### ABOUT THIS EXERCISE
Your response should give back each record exactly, word for word.

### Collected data

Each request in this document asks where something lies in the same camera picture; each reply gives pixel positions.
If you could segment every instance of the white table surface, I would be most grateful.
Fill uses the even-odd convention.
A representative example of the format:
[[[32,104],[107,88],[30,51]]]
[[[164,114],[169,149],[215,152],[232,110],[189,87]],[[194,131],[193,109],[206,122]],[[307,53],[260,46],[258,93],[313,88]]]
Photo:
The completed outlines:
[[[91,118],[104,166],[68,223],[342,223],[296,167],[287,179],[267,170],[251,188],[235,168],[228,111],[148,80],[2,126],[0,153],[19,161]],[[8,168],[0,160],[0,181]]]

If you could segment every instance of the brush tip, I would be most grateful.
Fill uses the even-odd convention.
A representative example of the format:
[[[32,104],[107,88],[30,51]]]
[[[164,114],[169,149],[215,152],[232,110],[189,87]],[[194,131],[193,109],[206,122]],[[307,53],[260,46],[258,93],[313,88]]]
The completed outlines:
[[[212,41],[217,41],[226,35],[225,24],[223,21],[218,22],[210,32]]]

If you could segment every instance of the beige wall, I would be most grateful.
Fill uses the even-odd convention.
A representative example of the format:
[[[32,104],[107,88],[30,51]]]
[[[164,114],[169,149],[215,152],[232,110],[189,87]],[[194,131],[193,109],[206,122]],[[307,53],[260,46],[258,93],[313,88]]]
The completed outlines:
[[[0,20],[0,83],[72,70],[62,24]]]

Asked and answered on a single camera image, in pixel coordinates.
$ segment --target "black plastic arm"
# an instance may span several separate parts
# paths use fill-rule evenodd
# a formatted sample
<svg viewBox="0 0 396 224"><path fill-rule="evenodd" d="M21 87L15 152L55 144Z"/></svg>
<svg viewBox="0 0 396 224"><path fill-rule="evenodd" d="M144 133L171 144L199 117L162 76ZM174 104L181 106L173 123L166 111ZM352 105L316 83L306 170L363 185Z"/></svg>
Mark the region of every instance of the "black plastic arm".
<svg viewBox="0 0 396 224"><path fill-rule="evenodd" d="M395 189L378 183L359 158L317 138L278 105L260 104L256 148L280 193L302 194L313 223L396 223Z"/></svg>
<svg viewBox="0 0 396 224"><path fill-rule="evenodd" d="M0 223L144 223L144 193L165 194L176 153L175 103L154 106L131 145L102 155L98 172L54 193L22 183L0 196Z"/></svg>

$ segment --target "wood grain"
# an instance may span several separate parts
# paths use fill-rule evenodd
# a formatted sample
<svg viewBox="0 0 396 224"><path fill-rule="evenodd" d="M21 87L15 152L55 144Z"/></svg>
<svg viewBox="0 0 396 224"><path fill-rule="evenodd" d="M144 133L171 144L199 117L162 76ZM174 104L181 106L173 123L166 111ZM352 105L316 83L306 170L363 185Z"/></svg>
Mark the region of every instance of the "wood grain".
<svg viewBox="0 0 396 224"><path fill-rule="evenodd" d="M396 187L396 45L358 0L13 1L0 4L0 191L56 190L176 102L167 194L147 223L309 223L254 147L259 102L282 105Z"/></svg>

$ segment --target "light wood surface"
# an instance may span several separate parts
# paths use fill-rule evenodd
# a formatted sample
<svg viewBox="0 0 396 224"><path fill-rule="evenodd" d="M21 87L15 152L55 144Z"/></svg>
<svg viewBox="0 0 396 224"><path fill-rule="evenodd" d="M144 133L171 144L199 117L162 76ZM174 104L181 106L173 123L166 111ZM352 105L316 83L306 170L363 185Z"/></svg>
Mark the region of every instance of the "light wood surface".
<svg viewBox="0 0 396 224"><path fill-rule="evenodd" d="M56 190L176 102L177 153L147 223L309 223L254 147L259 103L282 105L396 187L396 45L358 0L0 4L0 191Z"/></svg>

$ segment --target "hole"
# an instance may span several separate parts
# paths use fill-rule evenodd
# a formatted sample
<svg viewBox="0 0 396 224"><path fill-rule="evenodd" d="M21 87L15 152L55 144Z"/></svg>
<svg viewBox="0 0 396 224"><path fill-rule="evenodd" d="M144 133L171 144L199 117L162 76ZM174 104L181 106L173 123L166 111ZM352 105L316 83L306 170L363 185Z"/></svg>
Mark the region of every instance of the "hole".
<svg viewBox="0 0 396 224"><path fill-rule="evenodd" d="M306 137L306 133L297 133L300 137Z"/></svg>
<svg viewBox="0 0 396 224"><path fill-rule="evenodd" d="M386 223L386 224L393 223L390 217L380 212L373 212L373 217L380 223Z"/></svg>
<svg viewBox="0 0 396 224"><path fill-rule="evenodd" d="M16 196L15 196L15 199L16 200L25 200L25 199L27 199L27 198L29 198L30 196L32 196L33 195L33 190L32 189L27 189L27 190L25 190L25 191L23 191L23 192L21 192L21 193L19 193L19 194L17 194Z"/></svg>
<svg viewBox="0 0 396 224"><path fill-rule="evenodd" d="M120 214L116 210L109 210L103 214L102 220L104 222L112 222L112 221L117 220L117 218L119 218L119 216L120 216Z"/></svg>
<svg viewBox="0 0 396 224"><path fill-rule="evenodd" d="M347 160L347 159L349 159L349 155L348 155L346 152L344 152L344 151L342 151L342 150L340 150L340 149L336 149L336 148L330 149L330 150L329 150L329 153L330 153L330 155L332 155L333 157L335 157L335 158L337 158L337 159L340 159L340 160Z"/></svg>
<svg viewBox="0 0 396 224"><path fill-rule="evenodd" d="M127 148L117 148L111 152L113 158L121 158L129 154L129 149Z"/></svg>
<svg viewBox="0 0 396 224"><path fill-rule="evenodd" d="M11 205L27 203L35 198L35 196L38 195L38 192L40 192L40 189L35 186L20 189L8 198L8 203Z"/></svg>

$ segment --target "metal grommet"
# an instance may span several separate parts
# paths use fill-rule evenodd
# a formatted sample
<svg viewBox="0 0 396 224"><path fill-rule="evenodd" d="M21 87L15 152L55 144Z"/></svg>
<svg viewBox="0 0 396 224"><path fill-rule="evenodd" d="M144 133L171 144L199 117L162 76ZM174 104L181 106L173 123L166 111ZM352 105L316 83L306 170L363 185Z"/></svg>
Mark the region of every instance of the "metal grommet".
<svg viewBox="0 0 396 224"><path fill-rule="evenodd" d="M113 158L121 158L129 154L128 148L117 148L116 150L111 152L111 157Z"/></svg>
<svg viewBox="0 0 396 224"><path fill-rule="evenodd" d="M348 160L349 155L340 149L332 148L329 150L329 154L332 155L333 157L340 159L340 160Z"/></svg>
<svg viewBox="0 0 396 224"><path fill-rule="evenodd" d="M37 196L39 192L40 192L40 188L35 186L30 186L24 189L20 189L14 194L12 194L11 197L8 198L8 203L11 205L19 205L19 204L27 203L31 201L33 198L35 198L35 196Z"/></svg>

### EXERCISE RESULT
Each request in this document asks where something lies in the same camera picture; each reply gives pixel positions.
If you could segment every instance of the white table surface, I would be most grateful.
Fill uses the even-odd convention.
A representative example of the format:
[[[32,104],[107,88],[30,51]]]
[[[164,114],[169,149],[215,152],[232,110],[189,87]],[[194,131],[193,109],[206,122]],[[307,53],[260,46],[258,93],[313,88]]]
Photo:
The completed outlines:
[[[91,118],[104,166],[68,223],[342,223],[296,167],[287,179],[267,170],[251,188],[235,168],[228,111],[148,80],[2,126],[0,153],[19,161]],[[8,168],[0,160],[0,181]]]

If you could segment every instance of the brush tip, I would be most grateful.
Fill uses the even-odd convention.
A representative example of the format:
[[[32,104],[107,88],[30,51]]]
[[[164,114],[169,149],[215,152],[232,110],[189,87]],[[194,131],[193,109],[206,122]],[[307,53],[260,46],[258,93],[313,88]]]
The completed outlines:
[[[212,41],[217,41],[226,35],[225,24],[223,21],[218,22],[210,32]]]

If you could segment every instance of the beige wall, I would be most grateful.
Fill uses the even-odd convention.
A representative example of the format:
[[[32,104],[107,88],[30,51]]]
[[[164,114],[169,149],[215,152],[232,110],[189,87]],[[194,131],[193,109],[206,122]],[[307,53],[260,46],[258,93],[313,88]]]
The completed outlines:
[[[0,20],[0,83],[72,70],[62,24]]]

Asked and answered on a single camera image, in pixel coordinates.
$ segment --target "black plastic arm"
# an instance may span several separate parts
# paths use fill-rule evenodd
# a formatted sample
<svg viewBox="0 0 396 224"><path fill-rule="evenodd" d="M21 87L15 152L55 144Z"/></svg>
<svg viewBox="0 0 396 224"><path fill-rule="evenodd" d="M144 133L171 144L199 117L162 76ZM174 104L181 106L173 123L166 111ZM352 105L316 83L306 170L363 185Z"/></svg>
Mark the region of every instance of the "black plastic arm".
<svg viewBox="0 0 396 224"><path fill-rule="evenodd" d="M395 189L378 183L359 158L317 138L278 105L260 104L256 148L280 193L302 194L313 223L396 223Z"/></svg>
<svg viewBox="0 0 396 224"><path fill-rule="evenodd" d="M0 223L144 223L144 193L165 194L176 153L175 103L154 106L131 145L102 155L98 172L54 193L22 183L0 196Z"/></svg>

$ segment --target "wood grain"
# an instance may span several separate parts
# paths use fill-rule evenodd
# a formatted sample
<svg viewBox="0 0 396 224"><path fill-rule="evenodd" d="M21 87L15 152L55 144Z"/></svg>
<svg viewBox="0 0 396 224"><path fill-rule="evenodd" d="M144 133L171 144L199 117L162 76ZM174 104L181 106L173 123L166 111ZM352 105L316 83L306 170L363 185Z"/></svg>
Mark the region of every instance of the "wood grain".
<svg viewBox="0 0 396 224"><path fill-rule="evenodd" d="M396 187L396 45L358 0L13 1L0 4L0 191L56 190L176 102L167 194L147 223L309 223L254 147L259 102L282 105Z"/></svg>

$ segment --target "light wood surface"
# an instance may span several separate parts
# paths use fill-rule evenodd
# a formatted sample
<svg viewBox="0 0 396 224"><path fill-rule="evenodd" d="M21 87L15 152L55 144Z"/></svg>
<svg viewBox="0 0 396 224"><path fill-rule="evenodd" d="M144 133L171 144L199 117L162 76ZM174 104L181 106L173 123L166 111ZM352 105L316 83L306 170L363 185Z"/></svg>
Mark the region of every instance of the "light wood surface".
<svg viewBox="0 0 396 224"><path fill-rule="evenodd" d="M56 190L176 102L177 153L147 223L309 223L254 147L259 103L282 105L396 187L396 45L358 0L0 4L0 191Z"/></svg>

$ segment --target "hole"
# an instance may span several separate parts
# paths use fill-rule evenodd
# a formatted sample
<svg viewBox="0 0 396 224"><path fill-rule="evenodd" d="M21 87L15 152L55 144Z"/></svg>
<svg viewBox="0 0 396 224"><path fill-rule="evenodd" d="M144 133L171 144L199 117L162 76ZM174 104L181 106L173 123L166 111ZM352 105L316 83L306 170L363 185Z"/></svg>
Mark the region of every instance of the "hole".
<svg viewBox="0 0 396 224"><path fill-rule="evenodd" d="M306 137L306 133L297 133L300 137Z"/></svg>
<svg viewBox="0 0 396 224"><path fill-rule="evenodd" d="M386 223L386 224L393 223L390 217L380 212L373 212L373 217L380 223Z"/></svg>
<svg viewBox="0 0 396 224"><path fill-rule="evenodd" d="M16 196L15 196L15 199L16 200L25 200L25 199L27 199L27 198L29 198L30 196L32 196L33 195L33 190L32 189L27 189L27 190L25 190L25 191L23 191L23 192L21 192L21 193L19 193L19 194L17 194Z"/></svg>
<svg viewBox="0 0 396 224"><path fill-rule="evenodd" d="M120 214L116 210L109 210L103 214L102 220L104 222L112 222L112 221L117 220L117 218L119 218L119 216L120 216Z"/></svg>
<svg viewBox="0 0 396 224"><path fill-rule="evenodd" d="M347 160L347 159L349 159L349 155L348 155L346 152L344 152L344 151L342 151L342 150L340 150L340 149L336 149L336 148L330 149L330 150L329 150L329 153L330 153L330 155L332 155L333 157L335 157L335 158L337 158L337 159L340 159L340 160Z"/></svg>
<svg viewBox="0 0 396 224"><path fill-rule="evenodd" d="M127 148L117 148L111 152L113 158L121 158L129 154L129 149Z"/></svg>
<svg viewBox="0 0 396 224"><path fill-rule="evenodd" d="M11 205L27 203L35 198L35 196L38 195L38 192L40 192L40 189L35 186L20 189L8 198L8 203Z"/></svg>

$ segment --target "metal grommet"
# an instance may span several separate parts
# paths use fill-rule evenodd
# a formatted sample
<svg viewBox="0 0 396 224"><path fill-rule="evenodd" d="M21 87L15 152L55 144Z"/></svg>
<svg viewBox="0 0 396 224"><path fill-rule="evenodd" d="M144 133L171 144L199 117L162 76ZM174 104L181 106L173 123L166 111ZM352 105L316 83L306 170L363 185Z"/></svg>
Mark the region of every instance of the "metal grommet".
<svg viewBox="0 0 396 224"><path fill-rule="evenodd" d="M113 158L121 158L129 154L128 148L117 148L116 150L111 152L111 157Z"/></svg>
<svg viewBox="0 0 396 224"><path fill-rule="evenodd" d="M348 160L349 155L340 149L332 148L329 150L329 154L332 155L333 157L340 159L340 160Z"/></svg>
<svg viewBox="0 0 396 224"><path fill-rule="evenodd" d="M37 196L39 192L40 192L40 188L35 186L30 186L24 189L20 189L14 194L12 194L11 197L8 198L8 203L11 205L19 205L19 204L27 203L31 201L33 198L35 198L35 196Z"/></svg>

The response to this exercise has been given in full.